What you have to do: All of the data should be repeated exactly; pictures are not part of the copy.

Data extract:

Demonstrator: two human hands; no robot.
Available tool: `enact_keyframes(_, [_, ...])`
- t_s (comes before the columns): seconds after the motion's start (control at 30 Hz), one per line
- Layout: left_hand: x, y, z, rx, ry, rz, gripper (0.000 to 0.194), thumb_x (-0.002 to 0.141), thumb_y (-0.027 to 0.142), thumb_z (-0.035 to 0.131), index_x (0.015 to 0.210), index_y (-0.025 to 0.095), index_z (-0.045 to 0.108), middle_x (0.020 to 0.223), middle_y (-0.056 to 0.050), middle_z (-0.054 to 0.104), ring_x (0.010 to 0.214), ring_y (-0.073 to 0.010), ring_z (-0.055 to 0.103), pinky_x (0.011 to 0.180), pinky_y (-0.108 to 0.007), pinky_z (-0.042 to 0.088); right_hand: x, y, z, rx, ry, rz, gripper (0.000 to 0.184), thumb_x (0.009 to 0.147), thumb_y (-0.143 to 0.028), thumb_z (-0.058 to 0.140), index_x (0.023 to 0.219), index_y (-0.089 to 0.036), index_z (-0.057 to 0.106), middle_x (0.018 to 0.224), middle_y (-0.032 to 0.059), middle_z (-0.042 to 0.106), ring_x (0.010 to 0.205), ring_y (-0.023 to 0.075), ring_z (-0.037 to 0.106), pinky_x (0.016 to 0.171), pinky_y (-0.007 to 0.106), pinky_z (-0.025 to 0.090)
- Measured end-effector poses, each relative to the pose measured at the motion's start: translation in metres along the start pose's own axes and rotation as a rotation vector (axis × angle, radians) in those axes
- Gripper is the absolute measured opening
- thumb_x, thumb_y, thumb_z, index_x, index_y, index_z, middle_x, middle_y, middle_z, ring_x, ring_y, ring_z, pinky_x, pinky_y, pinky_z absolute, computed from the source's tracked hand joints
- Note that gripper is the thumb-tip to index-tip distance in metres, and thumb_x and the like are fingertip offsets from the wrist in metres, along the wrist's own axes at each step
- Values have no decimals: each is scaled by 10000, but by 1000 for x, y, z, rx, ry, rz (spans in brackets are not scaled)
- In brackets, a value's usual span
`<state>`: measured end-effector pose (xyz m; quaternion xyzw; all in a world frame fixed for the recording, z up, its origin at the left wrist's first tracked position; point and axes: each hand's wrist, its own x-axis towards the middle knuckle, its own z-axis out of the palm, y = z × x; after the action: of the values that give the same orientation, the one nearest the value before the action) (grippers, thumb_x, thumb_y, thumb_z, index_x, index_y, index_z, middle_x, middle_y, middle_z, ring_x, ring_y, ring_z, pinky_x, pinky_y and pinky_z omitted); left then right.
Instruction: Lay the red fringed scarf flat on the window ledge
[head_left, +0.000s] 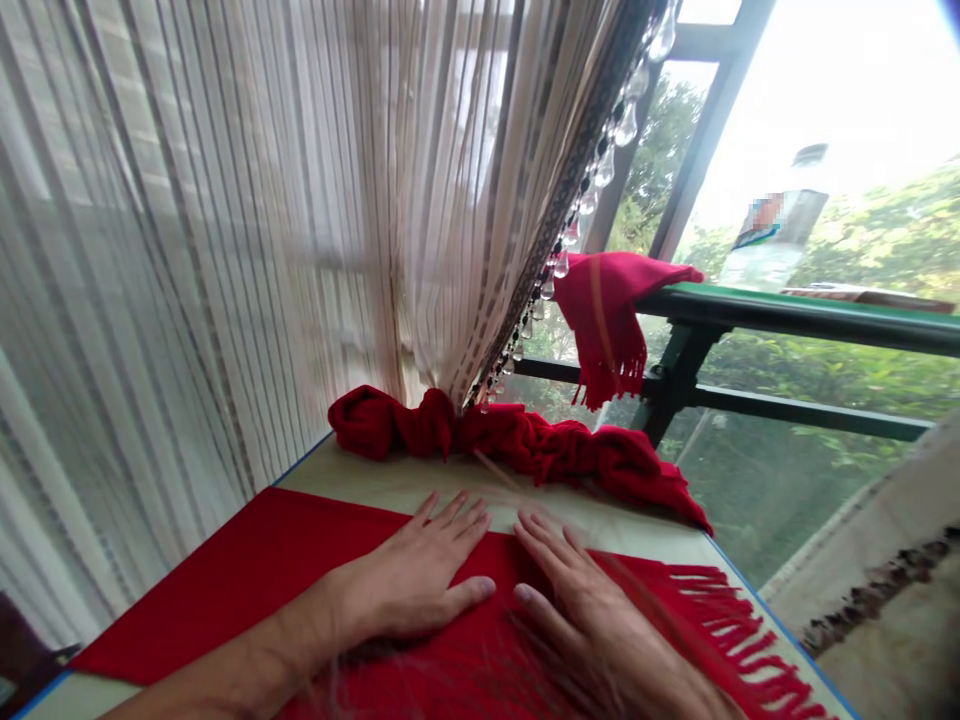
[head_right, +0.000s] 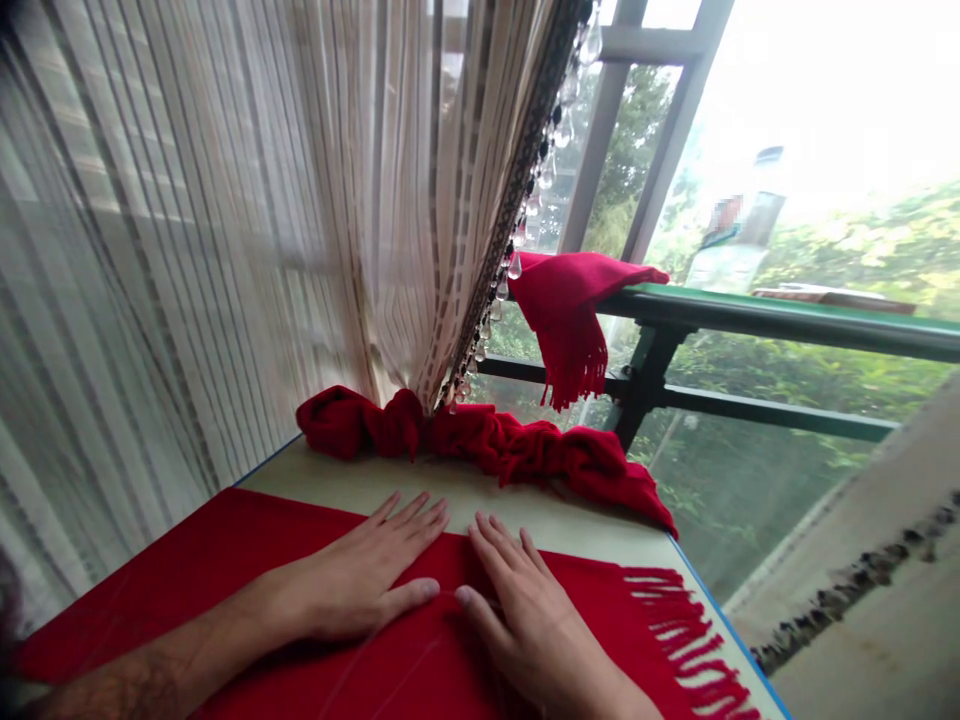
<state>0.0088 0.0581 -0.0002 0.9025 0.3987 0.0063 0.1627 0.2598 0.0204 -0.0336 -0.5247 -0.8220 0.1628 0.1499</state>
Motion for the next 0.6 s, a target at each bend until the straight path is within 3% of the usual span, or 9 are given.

Exercise output:
Demonstrator: two human hands; no robot.
Available tool: `enact_keyframes(_, [_, ...])`
- t_s (comes before the columns): seconds after the motion's start (control at 30 Hz), one per line
- Layout: left_hand: x, y, z, rx, ry, rz, gripper (0.000 to 0.194), thumb_x (-0.002 to 0.141), thumb_y (-0.027 to 0.142), thumb_z (-0.035 to 0.131), index_x (0.015 to 0.210), index_y (-0.025 to 0.095), index_z (-0.045 to 0.108), middle_x (0.020 to 0.223), middle_y (-0.056 to 0.050), middle_z (-0.054 to 0.104), ring_x (0.010 to 0.214), ring_y (-0.073 to 0.010), ring_z (-0.055 to 0.103), pinky_x (0.011 to 0.180), pinky_y (-0.108 to 0.007), pinky_z (-0.042 to 0.088); right_hand: x, y, z, rx, ry, rz, gripper (0.000 to 0.184), thumb_x (0.009 to 0.147), thumb_y (-0.143 to 0.028), thumb_z (-0.058 to 0.140), index_x (0.023 to 0.219), index_y (-0.089 to 0.036), index_z (-0.057 to 0.106), middle_x (0.018 to 0.224), middle_y (-0.032 to 0.059), middle_z (-0.042 to 0.106), ring_x (0.010 to 0.205), ring_y (-0.023 to 0.075), ring_z (-0.037 to 0.106), pinky_x (0.016 to 0.171), pinky_y (-0.007 to 0.106), pinky_z (-0.025 to 0.090)
- Measured end-effector poses, each relative to the pose measured at the motion's start: translation in metres along the start pose's own axes and rotation as a rotation vector (axis × angle, radians) in those axes
- Gripper is the absolute measured opening
- thumb_x, thumb_y, thumb_z, index_x, index_y, index_z, middle_x, middle_y, middle_z, ring_x, ring_y, ring_z, pinky_x, pinky_y, pinky_z absolute, computed from the source's tracked hand joints
- Note that gripper is the thumb-tip to index-tip distance in metres, and thumb_x and the like are fingertip offsets from the wrist in metres, along the wrist's own axes at each step
- Values have no decimals: each is scaled by 10000, but by 1000 for x, y, z, rx, ry, rz (spans in brackets are not scaled)
- In brackets, a value's usual span
`<state>`: measured end-effector pose (xyz m; quaternion xyzw; all in a world frame fixed for the recording, z up, its origin at the left wrist's first tracked position; point and axes: each hand's wrist, its own x-axis towards the middle knuckle, its own z-axis out of the palm, y = z × x; after the action: of the values that give the same orientation, the one nearest the value before the action) (grippers, thumb_x, thumb_y, thumb_z, index_x, index_y, index_z, middle_x, middle_y, middle_z, ring_x, ring_y, ring_z, pinky_x, pinky_y and pinky_z omitted); left then right.
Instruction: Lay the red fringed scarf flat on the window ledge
[head_left, +0.000s] 
[head_right, +0.000s] 
<state>0.0088 0.0581 -0.0002 0.9025 0.3987 0.0063 0.1627 0.2598 0.0204 -0.0336 -0.5247 -0.8220 0.1628 0.1499</state>
Motion for the next 0.6 s, a target at each bend until the straight path is within 3% of the usual span, or 9 are given.

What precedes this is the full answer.